### Brief:
Look in the material below for the line holding "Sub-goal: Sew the". Set it down exactly, with each later line up to and including the line holding "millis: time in".

### Collected material:

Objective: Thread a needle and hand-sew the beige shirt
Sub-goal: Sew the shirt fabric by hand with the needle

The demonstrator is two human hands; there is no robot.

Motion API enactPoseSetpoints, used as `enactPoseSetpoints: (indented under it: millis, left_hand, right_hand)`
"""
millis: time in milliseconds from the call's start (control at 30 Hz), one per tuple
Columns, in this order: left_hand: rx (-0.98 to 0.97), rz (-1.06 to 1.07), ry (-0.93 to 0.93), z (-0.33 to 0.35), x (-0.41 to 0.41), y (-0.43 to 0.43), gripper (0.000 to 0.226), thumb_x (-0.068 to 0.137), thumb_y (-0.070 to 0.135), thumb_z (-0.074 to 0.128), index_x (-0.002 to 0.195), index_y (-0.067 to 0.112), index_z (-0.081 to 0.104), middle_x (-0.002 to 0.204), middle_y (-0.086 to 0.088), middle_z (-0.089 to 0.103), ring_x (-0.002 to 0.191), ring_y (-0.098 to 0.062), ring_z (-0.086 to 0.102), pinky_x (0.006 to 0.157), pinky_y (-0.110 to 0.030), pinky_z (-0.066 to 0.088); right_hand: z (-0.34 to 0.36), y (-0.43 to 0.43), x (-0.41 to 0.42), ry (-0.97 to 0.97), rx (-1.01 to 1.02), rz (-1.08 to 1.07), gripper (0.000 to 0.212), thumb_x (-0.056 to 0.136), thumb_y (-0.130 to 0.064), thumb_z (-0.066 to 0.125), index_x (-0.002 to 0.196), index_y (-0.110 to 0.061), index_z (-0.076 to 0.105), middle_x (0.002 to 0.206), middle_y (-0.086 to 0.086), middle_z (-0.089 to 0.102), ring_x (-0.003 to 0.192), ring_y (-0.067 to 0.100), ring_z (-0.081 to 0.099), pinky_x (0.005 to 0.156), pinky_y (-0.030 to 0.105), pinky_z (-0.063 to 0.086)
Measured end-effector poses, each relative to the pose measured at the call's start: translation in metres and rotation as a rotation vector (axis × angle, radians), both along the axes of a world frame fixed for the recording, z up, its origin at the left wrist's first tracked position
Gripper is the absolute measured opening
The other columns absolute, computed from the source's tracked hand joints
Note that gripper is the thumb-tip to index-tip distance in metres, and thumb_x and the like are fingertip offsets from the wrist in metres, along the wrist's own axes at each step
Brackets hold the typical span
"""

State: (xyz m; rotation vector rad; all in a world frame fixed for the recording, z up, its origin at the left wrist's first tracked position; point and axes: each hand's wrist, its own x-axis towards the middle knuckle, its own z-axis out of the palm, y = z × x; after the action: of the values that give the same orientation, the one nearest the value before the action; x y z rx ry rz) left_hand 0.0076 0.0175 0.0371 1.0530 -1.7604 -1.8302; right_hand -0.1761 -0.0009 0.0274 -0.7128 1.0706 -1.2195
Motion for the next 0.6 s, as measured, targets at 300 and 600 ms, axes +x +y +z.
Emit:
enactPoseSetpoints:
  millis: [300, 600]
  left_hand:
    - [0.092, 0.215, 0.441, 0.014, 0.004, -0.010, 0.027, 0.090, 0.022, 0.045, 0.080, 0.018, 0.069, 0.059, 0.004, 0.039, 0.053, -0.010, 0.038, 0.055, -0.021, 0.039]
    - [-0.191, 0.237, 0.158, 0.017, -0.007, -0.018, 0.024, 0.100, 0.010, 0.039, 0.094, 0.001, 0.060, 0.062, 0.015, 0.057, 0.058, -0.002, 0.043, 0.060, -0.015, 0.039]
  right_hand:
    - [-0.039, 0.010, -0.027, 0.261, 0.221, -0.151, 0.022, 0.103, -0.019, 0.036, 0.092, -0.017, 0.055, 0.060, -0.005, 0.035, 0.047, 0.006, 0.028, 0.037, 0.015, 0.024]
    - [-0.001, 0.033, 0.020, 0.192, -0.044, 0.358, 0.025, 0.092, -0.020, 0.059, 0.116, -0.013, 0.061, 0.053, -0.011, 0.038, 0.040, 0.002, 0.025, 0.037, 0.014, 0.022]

### Output:
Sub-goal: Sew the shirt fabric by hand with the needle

The demonstrator is two human hands; there is no robot.

Motion API enactPoseSetpoints, used as `enactPoseSetpoints: (indented under it: millis, left_hand, right_hand)`
"""
millis: time in milliseconds from the call's start (control at 30 Hz), one per tuple

There is nothing else to this exercise.